Department of Surgery, University of Pittsburgh Medical Center, Pittsburgh, PA, USA.
Shock. 2013 Aug;40(2):115-21. doi: 10.1097/SHK.0b013e318299d1a7.
Ischemia/reperfusion (I/R) of the liver contributes to the pathobiology of liver injury in transplantation, liver surgery, and hemorrhagic shock. Ischemia/reperfusion induces an inflammatory response that is driven, in part, by Toll-like receptor 4 (TLR) signaling. CD14 is known to participate in the function of TLR4. We hypothesized that CD14 would be involved in the pathobiology of warm hepatic I/R.
Using a 70% liver inflow inclusion model, CD14 knockout and wild-type (WT) mice were subjected to 1-h warm ischemia followed by reperfusion. CD14 mRNA, circulating transaminase, interleukin 6, soluble CD14, and high-mobility group box 1 (HMGB1) levels were measured. CD14 neutralizing antibody or isotype control antibody was given before ischemia or reperfusion for CD14 blockade in WT mice. Recombinant HMGB1 was given before reperfusion in some experiments to test if liver injury worsens.

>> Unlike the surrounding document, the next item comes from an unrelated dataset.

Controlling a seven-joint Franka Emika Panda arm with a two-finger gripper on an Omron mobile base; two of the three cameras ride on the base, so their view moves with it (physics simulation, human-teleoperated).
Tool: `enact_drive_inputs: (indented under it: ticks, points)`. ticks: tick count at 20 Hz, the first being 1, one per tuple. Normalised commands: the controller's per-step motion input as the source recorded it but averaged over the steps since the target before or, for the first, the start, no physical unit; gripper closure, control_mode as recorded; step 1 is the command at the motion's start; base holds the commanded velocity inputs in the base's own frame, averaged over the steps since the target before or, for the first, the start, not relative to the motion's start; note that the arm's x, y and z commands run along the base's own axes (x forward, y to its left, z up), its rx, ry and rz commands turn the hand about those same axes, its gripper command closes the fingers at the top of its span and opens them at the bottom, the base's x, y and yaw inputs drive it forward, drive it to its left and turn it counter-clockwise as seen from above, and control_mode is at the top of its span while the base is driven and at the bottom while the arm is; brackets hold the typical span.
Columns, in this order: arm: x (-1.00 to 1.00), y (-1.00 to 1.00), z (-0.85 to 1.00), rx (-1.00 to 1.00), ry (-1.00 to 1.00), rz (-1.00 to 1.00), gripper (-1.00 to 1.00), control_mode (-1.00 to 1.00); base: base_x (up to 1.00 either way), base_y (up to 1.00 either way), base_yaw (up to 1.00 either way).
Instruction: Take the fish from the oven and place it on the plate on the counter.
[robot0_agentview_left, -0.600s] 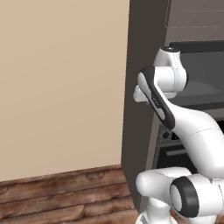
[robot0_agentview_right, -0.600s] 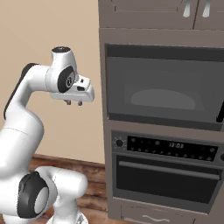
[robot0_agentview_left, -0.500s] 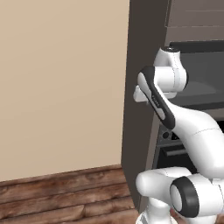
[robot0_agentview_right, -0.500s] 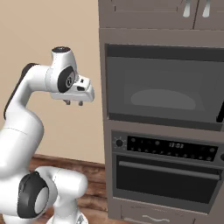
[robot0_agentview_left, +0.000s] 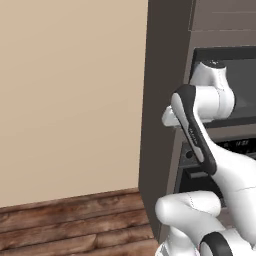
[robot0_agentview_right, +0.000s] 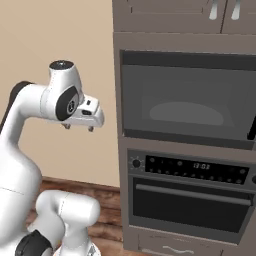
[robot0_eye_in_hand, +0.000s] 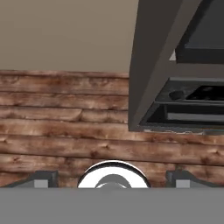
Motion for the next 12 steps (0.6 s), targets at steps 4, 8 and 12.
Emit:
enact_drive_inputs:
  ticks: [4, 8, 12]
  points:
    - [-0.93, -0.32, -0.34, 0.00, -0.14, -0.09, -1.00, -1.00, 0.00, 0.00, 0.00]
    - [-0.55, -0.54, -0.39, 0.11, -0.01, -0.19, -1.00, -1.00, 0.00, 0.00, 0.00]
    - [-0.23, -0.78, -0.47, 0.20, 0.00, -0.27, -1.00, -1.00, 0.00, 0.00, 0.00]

There was an upregulation of CD14 mRNA in reperfused livers together with increased soluble CD14 levels in the circulation. Compared with WT control mice, CD14 knockout mice had much lower alanine aminotransferase and interleukin 6 levels at 6 and 24 h following I/R, and much less liver necrosis by histology. TUNEL (terminal deoxynucleotidyl-transferase dUTP nick end labeling) staining displayed less apoptosis at 24 h in the absence of CD14. CD14 blockage by neutralizing antibody also attenuated liver injury and the inflammatory response in C57BL/6 mice following I/R, but did not provide additional protection to TLR4 mutant C3H/Hej mice. CD14 deficiency did not change circulating HMGB1 levels following I/R (6 h). A dose of recombinant HMGB1, which worsened hepatic injury when given before reperfusion in WT mice, did not increase liver damage in CD14-deficient mice.
CD14 is actively involved in hepatic I/R injury. Its deficiency or blockade ischemia attenuates liver injury and inflammatory response. CD14 mediates liver damage and inflammatory responses in the setting of warm hepatic I/R in mice.
肝脏的缺血/再灌注(I/R)导致移植、肝外科和失血性休克中的肝损伤的病理生物学变化。缺血/再灌注诱导炎症反应,部分由 Toll 样受体 4(TLR)信号驱动。已知 CD14 参与 TLR4 的功能。我们假设 CD14 参与热肝 I/R 的病理生物学变化。
使用 70%肝流入包容模型,将 CD14 敲除和野生型(WT)小鼠进行 1 小时的热缺血,然后再灌注。测量 CD14mRNA、循环转氨酶、白细胞介素 6、可溶性 CD14 和高迁移率族蛋白 B1(HMGB1)水平。在 WT 小鼠中,在缺血或再灌注前给予 CD14 中和抗体或同种型对照抗体进行 CD14 阻断。在一些实验中,在再灌注前给予重组 HMGB1,以测试肝损伤是否恶化。
与 WT 对照组相比,再灌注肝脏中的 CD14mRNA 上调,循环中的可溶性 CD14 水平升高。CD14 敲除小鼠在 I/R 后 6 和 24 小时的丙氨酸转氨酶和白细胞介素 6 水平较低,组织学上的肝坏死较少。TUNEL(末端脱氧核苷酸转移酶 dUTP 缺口末端标记)染色显示,在没有 CD14 的情况下,24 小时时凋亡减少。在 I/R 后,用中和抗体阻断 CD14 也减轻了 C57BL/6 小鼠的肝损伤和炎症反应,但对 TLR4 突变 C3H/Hej 小鼠没有提供额外的保护。I/R 后,CD14 缺乏不会改变循环中 HMGB1 水平(6 小时)。在 WT 小鼠中,再灌注前给予重组 HMGB1 会加重肝损伤,但在 CD14 缺陷小鼠中不会增加肝损伤。
CD14 积极参与肝 I/R 损伤。其缺乏或阻断缺血减轻肝损伤和炎症反应。在小鼠热肝 I/R 中,CD14 介导肝损伤和炎症反应。